Hence, even though a 15% difference in dietary GI between the groups (about 9 units based on baseline GI), thought to have clinical significance,19 could not be achieved after 12 months of intervention, significant differences in FBG and TG were seen among subjects with high/normal INS levels. Nevertheless, it is also interesting to observe that much smaller differences in the GI (among the quintiles compared in observational studies), than the 10 GI unit difference thought to be of clinical significance,19, 20 show significant reductions in cardio-metabolic risks.21, 22, 23, 24 Differences in dietary GI as low as five units have shown significant trends for improvements in high-density lipoprotein and hs-CRP.23, 25 Lower trends for fasting insulin are seen at around seven units,22 and lower insulin resistance at three unit differences in GI24 in a few of these observational studies. Furthermore, shorter Asian trials of 6 months duration, achieving a difference in GI of ≈6 units between groups, have also documented significant beneficial effects in terms of reductions in waist circumference, FBG and glycaemic control in diabetic subjects or those with impaired fasting glucose.26, 27 Longer trials lasting until a year have found favourable changes in cardio-metabolic risks in the low GI/GL groups when the difference in GI established between the groups was comparable to the six-unit difference documented in the current study.28, 29 A decrease in triglycerides was documented when a seven-unit difference in GI was established among obese young adults.28 Similarly, improvements in insulin sensitivity have been documented when a six-unit GI difference was established between two groups of PCOS women.29 The findings from this study therefore extend the application of an existing body of evidence that indicates that low-GI diets may have added benefits in cardio-metabolic risk management in hyperinsulinaemic subjects4, 9, 30 among normal and hyperinsulinaemic Asian subjects.

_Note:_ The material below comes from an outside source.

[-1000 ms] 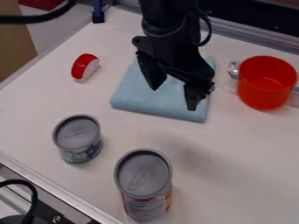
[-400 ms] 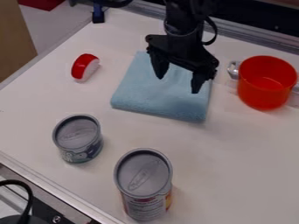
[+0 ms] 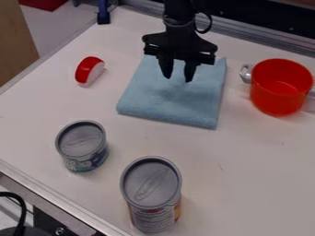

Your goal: Move the blue cloth to the right bottom of the table.

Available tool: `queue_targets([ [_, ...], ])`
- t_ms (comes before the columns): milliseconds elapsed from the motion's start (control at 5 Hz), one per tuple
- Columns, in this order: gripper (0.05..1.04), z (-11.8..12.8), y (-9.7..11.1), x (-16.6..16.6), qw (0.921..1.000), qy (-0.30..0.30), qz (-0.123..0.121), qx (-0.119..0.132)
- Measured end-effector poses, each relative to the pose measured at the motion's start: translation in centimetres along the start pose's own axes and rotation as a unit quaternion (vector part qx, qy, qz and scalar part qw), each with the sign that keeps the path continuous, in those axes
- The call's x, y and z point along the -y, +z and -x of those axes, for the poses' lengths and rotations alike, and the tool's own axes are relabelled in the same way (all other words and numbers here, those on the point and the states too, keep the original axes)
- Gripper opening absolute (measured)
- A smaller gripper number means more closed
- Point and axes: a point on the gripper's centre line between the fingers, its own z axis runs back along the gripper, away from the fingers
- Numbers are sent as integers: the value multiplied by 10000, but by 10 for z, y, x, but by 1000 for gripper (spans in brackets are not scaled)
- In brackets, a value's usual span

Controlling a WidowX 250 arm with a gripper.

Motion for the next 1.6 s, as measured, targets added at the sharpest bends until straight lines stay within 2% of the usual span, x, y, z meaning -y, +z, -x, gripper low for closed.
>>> queue_targets([
  [200, 186, -4, -9, -2, 9997, 123, -137, -179],
  [400, 64, -7, -19, -2, 9991, 86, -90, -411],
  [600, 53, -11, -24, 0, 9996, 57, -14, -282],
  [800, 53, -3, -40, 3, 9982, -59, 85, -594],
  [1200, 53, 8, -44, 6, 9975, -337, 173, -591],
  [1600, 52, 56, -30, 1, 9923, -951, 210, -762],
])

These findings lend credence to translational research with practical approaches to lowering dietary GI, when the ‘free-living conditions’ of the subjects may hamper the achievement of marked diet GI reduction seen in controlled clinical trials. Further investigation of the interaction between insulin levels and response to diet GI is necessary. Such an effort may also help clarify the inconclusive associations reported between GI and risk for chronic diseases.

The small sample size limits generalisation of the results to other populations. Furthermore, INS <2 μIU ml−1 was not quantifiable by the assay used. Hence, caution is needed while interpreting these data. Also, the current trial monitored fasting insulin levels and not postprandial insulin, which could have demonstrated more apparently the exaggerated insulin response typical in early pathogenesis of type 2 diabetes mellitus. Nevertheless, an increase in fasting insulin concentration is also associated with hyperinsulinaemia.31

Conclusion

Thus, in Asian women with a history of GDM, having normal or higher fasting INS, adding low-GI education to conventional dietary guidelines improved management of FBG and triglycerides. More research on the interaction between insulin levels and response to diet GI is necessary.